Pull every line with "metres" from the data.
───── Collected data
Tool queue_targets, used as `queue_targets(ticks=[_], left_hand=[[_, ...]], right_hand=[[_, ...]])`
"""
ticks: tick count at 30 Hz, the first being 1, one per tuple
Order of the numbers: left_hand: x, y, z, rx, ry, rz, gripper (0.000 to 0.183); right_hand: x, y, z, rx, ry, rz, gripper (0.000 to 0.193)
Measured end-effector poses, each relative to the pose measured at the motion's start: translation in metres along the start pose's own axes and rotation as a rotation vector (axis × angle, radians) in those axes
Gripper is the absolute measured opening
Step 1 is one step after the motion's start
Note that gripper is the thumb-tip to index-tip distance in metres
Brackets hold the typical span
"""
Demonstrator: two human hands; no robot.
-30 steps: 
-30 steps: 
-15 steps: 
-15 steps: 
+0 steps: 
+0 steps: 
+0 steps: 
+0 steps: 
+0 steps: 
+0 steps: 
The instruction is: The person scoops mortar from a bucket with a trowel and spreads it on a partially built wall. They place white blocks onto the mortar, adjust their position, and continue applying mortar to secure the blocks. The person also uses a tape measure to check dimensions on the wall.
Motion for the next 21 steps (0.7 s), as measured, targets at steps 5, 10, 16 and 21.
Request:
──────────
- _Reply_
Measured end-effector poses, each relative to the pose measured at the motion's start: translation in metres along the start pose's own axes and rotation as a rotation vector (axis × angle, radians) in those axes
Note that gripper is the thumb-tip to index-tip distance in metres

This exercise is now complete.